PROBLEM DESCRIPTION: Among the lines below, restate word for word only those from the line with "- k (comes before" through the line with "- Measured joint", with both end lines kept.

Records drawn from a dataset:
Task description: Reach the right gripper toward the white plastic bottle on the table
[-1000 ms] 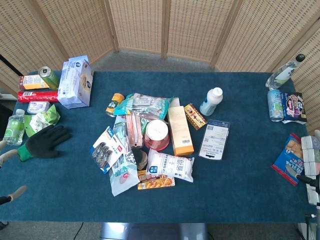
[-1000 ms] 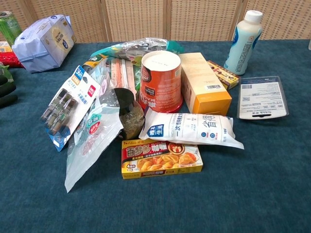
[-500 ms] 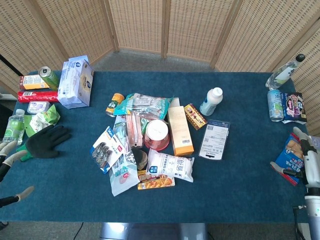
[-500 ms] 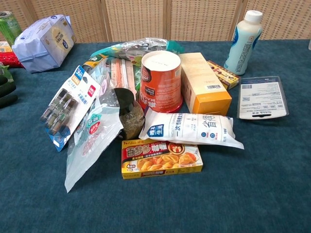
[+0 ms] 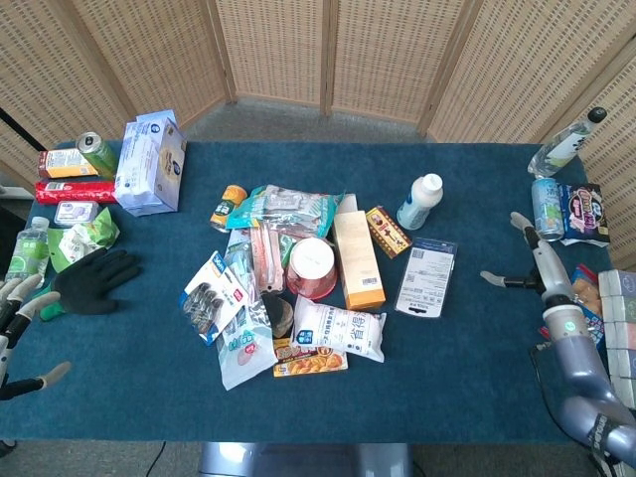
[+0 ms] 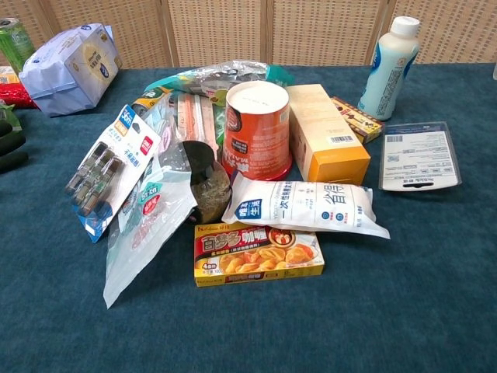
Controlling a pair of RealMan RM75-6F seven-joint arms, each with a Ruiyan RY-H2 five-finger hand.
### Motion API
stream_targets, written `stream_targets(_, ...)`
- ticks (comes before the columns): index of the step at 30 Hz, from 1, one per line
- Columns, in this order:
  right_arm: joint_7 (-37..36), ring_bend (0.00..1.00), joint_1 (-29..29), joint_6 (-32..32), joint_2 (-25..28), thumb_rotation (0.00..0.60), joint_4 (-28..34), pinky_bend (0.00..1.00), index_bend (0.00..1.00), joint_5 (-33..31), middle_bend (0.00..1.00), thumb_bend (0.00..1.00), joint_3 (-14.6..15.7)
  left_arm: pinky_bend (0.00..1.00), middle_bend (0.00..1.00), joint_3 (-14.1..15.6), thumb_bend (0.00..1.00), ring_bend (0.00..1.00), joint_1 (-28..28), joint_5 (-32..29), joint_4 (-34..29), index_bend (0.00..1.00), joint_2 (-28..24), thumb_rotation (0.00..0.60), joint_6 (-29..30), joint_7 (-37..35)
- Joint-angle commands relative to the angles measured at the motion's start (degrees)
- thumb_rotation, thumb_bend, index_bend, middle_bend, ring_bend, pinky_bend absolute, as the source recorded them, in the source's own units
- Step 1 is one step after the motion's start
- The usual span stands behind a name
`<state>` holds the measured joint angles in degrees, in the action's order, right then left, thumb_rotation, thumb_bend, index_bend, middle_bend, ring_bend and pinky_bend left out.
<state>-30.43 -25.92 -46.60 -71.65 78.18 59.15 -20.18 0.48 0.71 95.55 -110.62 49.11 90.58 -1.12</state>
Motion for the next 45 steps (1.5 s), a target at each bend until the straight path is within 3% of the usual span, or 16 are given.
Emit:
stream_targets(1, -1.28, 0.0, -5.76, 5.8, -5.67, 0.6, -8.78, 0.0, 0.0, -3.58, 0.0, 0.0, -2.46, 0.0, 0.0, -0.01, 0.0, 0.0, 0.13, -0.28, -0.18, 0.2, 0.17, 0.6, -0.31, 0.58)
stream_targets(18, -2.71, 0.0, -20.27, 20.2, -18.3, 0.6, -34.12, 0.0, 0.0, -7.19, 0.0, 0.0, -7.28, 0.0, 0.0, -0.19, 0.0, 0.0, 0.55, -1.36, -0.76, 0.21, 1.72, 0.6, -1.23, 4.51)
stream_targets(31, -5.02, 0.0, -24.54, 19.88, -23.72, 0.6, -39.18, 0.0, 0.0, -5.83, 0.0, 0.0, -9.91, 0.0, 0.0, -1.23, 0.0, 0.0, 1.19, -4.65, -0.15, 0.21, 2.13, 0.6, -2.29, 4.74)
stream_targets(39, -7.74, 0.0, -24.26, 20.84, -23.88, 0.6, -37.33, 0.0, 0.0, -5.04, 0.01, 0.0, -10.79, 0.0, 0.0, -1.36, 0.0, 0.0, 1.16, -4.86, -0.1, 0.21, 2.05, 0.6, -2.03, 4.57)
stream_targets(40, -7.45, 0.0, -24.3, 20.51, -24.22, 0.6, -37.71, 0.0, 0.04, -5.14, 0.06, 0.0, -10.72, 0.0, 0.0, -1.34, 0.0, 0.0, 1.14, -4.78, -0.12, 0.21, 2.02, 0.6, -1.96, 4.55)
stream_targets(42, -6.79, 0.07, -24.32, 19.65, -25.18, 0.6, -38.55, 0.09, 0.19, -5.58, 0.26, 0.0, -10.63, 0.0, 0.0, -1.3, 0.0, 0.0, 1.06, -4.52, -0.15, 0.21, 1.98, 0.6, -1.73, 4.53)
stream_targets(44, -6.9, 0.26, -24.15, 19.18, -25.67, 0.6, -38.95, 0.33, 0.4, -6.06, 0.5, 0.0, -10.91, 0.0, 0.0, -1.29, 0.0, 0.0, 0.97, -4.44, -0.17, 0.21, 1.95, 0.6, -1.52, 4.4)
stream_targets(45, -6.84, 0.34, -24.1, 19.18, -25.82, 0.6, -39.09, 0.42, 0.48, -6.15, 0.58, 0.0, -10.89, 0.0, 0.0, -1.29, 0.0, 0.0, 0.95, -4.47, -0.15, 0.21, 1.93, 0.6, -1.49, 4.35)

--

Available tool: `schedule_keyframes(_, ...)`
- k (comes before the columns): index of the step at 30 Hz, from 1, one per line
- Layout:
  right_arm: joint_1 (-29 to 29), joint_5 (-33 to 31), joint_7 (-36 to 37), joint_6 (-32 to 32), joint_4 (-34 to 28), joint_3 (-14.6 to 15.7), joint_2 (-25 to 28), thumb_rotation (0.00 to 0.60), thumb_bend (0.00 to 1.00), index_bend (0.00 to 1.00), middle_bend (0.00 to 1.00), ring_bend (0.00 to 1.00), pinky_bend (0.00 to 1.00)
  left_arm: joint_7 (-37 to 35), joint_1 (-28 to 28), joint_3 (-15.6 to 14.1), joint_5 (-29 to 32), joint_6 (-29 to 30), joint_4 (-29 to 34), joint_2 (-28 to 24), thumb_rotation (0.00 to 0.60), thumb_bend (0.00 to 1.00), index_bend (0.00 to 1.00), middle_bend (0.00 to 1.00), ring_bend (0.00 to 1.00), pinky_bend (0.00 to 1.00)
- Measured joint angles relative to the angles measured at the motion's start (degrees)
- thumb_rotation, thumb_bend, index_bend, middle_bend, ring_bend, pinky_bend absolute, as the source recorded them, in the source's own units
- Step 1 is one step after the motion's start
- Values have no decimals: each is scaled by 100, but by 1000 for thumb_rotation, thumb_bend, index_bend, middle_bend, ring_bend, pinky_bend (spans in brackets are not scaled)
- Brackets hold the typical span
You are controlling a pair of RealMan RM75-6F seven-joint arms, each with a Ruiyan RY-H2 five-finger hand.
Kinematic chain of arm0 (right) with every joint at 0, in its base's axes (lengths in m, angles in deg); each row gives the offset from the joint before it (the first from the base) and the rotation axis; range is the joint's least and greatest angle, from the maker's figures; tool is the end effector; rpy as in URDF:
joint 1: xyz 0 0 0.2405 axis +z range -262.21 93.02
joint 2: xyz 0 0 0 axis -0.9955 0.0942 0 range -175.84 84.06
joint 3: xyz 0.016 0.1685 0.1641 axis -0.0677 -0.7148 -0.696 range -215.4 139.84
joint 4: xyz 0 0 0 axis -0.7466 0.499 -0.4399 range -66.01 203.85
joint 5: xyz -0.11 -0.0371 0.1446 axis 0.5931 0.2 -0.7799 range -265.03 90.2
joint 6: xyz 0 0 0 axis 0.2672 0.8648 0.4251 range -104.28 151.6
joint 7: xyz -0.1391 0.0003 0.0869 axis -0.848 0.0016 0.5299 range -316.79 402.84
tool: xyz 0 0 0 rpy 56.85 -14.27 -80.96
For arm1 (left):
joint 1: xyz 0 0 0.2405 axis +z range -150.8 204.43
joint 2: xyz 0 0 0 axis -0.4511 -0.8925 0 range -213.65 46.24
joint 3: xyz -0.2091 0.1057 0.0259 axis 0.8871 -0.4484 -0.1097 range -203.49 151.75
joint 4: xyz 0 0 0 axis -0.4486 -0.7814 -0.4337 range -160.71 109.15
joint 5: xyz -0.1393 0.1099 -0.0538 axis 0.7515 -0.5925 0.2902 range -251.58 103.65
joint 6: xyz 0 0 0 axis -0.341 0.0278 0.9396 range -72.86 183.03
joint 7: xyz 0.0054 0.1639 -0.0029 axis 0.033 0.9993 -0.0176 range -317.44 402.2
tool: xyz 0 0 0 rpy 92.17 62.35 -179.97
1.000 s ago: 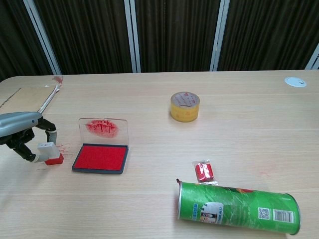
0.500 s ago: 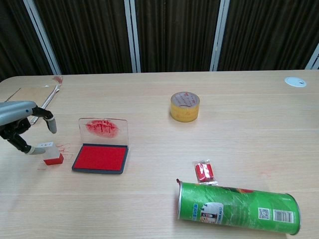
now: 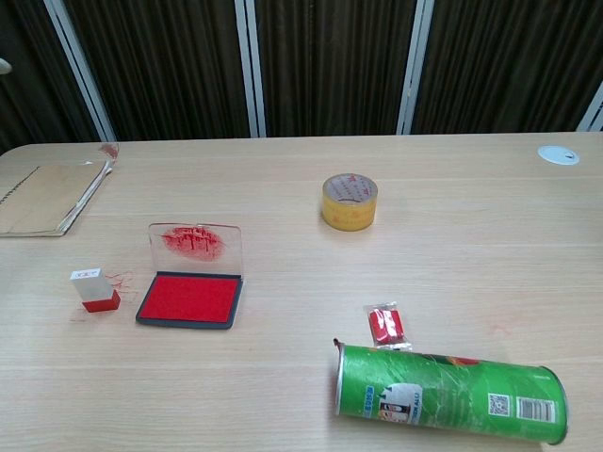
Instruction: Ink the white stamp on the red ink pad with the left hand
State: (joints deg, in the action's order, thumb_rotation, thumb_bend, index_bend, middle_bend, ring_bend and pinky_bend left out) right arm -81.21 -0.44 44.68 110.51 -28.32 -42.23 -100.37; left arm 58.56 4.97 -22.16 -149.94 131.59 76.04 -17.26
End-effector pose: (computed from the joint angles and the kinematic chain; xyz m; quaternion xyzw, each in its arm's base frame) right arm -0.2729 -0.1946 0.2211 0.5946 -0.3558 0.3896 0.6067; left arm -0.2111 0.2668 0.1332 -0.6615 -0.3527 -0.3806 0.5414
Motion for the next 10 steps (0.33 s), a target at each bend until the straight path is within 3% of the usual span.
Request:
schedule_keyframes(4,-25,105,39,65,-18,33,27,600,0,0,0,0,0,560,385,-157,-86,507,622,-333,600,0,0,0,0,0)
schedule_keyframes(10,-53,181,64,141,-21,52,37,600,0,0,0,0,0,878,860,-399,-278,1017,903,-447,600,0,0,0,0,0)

COMPLETED TASK:
- k (comes before the columns): index of the step at 30 Hz, from 1, one per line
- Layout:
  right_arm: joint_1 (-29 to 29), joint_5 (-33 to 31), joint_7 (-36 to 37), joint_6 (-32 to 32), joint_4 (-34 to 28), joint_3 (-14.6 to 15.7), joint_2 (-25 to 28), thumb_rotation (0.00 to 0.60), thumb_bend (0.00 to 1.00), index_bend (0.00 to 1.00), middle_bend (0.00 to 1.00), ring_bend (0.00 to 1.00), pinky_bend (0.00 to 1.00)
  left_arm: joint_7 (-37 to 35), joint_1 (-28 to 28), joint_3 (-15.6 to 14.1), joint_5 (-29 to 32), joint_6 (-29 to 30), joint_4 (-29 to 34), joint_2 (-28 to 24), thumb_rotation (0.00 to 0.60), thumb_bend (0.00 to 1.00), index_bend (0.00 to 1.00), middle_bend (0.00 to 1.00), ring_bend (0.00 to 1.00), pinky_bend (0.00 to 1.00)
- Measured joint angles relative to the angles measured at the motion's start (degrees)

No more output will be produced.